A 4-year-old girl chose Barbie-sized tobacco in the pretend store and said: “I need this for my man. A man needs cigarettes.”
A 6-year-old boy offered the doll cigarettes and said: “Honey, have some smokes. Do you like smokes? I like smokes.”
Parents who watched from behind a one-way mirror were surprised by their children’s choices, said study co-author Madeline Dalton of Dartmouth Medical School.
'A very humbling experience'
“It’s a very humbling experience to be a parent and see your children mimic your behaviors,” she said.
The study suggests that prevention efforts should target younger children, Dalton said.
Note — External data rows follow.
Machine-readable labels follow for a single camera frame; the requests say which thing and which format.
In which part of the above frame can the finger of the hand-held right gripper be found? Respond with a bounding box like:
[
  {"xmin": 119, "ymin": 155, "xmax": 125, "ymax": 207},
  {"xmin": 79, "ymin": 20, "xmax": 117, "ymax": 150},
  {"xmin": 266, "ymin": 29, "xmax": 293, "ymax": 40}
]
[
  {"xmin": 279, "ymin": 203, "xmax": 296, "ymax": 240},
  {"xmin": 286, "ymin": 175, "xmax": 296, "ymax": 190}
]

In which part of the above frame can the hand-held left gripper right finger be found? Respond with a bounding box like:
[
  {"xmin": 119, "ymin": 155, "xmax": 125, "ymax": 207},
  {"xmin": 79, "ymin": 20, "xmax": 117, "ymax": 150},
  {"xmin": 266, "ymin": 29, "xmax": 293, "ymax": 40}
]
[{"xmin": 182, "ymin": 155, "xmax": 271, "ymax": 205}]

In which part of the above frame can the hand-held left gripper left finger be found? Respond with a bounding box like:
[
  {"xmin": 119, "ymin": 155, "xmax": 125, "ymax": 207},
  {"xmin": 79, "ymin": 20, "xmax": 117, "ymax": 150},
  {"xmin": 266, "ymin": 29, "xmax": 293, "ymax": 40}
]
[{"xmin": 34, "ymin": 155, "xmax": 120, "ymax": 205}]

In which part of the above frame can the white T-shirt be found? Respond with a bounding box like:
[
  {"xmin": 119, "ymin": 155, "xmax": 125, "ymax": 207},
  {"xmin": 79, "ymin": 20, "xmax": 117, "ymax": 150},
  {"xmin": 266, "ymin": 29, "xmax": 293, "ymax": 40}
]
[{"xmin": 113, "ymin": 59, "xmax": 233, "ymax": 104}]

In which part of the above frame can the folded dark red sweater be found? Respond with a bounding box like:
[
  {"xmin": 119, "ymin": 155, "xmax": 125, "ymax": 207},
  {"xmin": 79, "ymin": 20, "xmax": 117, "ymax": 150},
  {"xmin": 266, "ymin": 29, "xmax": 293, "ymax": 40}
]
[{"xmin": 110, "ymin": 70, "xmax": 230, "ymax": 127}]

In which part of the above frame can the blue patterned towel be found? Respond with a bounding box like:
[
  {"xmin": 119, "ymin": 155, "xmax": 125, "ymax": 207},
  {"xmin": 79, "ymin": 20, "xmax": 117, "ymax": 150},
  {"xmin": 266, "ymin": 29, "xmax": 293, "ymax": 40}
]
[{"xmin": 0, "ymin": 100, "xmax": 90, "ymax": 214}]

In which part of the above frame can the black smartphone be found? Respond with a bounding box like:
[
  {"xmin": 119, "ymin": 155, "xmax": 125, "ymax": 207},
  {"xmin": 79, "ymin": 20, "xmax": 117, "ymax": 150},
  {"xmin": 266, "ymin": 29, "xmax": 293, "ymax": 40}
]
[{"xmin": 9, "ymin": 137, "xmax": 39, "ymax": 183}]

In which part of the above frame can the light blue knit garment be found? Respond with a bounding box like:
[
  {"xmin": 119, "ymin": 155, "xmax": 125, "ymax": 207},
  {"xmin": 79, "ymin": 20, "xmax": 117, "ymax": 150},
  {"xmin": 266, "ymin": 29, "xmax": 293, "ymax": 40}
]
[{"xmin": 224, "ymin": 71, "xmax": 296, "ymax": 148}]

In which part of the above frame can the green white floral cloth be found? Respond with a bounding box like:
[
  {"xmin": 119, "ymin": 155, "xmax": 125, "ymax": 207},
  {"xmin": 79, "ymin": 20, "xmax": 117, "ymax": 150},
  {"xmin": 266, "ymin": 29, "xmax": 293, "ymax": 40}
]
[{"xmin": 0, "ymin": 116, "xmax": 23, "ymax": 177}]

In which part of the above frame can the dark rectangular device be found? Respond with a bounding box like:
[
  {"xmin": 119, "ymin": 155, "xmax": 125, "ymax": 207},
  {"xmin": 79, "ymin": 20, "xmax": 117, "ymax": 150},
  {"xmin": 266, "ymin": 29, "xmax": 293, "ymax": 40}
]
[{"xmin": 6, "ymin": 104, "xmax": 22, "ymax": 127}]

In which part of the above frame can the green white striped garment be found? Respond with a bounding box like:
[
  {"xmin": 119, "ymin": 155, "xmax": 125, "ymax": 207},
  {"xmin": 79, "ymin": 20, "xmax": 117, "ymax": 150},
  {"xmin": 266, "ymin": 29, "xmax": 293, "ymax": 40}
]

It was published Monday in the September issue of Archives of Pediatrics & Adolescent Medicine.
The study included 120 children, ages 2 to 6. An adult researcher led a standardized play activity in which each child, acting as a Barbie or Ken doll, shopped for a visiting friend. A store stocked with 133 miniature items gave the children choices — including meat, fruit, vegetables, snacks, nonalcoholic drinks, cigarettes, beer and wine.
The children could “buy” anything they wanted by filling a small grocery cart and taking it to a small checkout counter.
Twenty-eight percent of the children bought cigarettes, and 61 percent bought alcohol. The children whose parents smoked were almost four times more likely to buy cigarettes. The children whose parents drank at least monthly were three times more likely to buy alcohol.
Children who watched adult-content movies were five times more likely to buy alcohol, but the researchers did not find a statistically significant link between movie-watching and choosing cigarettes.
'Little learning machines'
The study suggests that parents should be careful about the movies their children watch, said Craig Anderson, who studies media violence at Iowa State University. “Kids are basically little learning machines. Whatever the content is in front of them, they’re going to pick it up,” Anderson said.
The children in the study were mostly white and their parents were mostly college educated. Smoking rates were lower among the parents than in the general population, but alcohol use was fairly high, Dalton said. A random sample would have made the findings more relevant to the general population, she said.
Researchers have recognized for years that young children are aware of cigarette advertising. A 1991 study found that 90 percent of 6-year-olds correctly matched the Joe Camel cartoon character with cigarettes in a researcher-led matching game.
The value of the new study is its emphasis on parents’ behavior, said Dr. Joseph DiFranza of the University of Massachusetts Medical School.
“If parents don’t want their kids to be smoking they shouldn’t be setting the example,” he said.